DESCRIPTION OF THE TASK: For the data that follows, give the number of lines in which "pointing" appears. Add nothing to it.

# # # # #

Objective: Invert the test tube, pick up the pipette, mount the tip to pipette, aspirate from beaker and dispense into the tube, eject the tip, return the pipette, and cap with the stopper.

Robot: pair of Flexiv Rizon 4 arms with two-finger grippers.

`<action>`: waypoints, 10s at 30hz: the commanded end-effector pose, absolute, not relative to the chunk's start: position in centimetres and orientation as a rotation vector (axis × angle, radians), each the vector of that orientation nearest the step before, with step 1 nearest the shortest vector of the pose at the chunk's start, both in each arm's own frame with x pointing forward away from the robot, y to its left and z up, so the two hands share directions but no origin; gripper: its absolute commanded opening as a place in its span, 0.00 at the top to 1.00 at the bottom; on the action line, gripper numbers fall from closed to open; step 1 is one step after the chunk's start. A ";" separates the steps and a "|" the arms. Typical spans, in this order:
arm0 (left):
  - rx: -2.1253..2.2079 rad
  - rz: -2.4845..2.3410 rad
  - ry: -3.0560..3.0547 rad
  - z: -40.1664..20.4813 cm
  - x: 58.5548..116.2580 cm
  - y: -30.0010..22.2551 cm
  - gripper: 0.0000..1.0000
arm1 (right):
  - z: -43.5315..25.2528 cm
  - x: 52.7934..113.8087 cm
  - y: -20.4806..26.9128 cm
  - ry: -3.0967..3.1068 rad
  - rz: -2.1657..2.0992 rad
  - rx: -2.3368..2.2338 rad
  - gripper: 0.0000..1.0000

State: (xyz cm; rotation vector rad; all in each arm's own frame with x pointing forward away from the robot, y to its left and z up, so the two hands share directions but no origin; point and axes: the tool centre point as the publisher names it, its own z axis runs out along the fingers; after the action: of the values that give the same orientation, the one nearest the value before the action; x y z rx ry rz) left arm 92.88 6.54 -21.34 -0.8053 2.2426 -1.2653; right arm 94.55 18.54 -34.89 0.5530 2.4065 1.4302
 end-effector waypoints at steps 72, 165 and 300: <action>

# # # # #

RESPONSE AREA: 2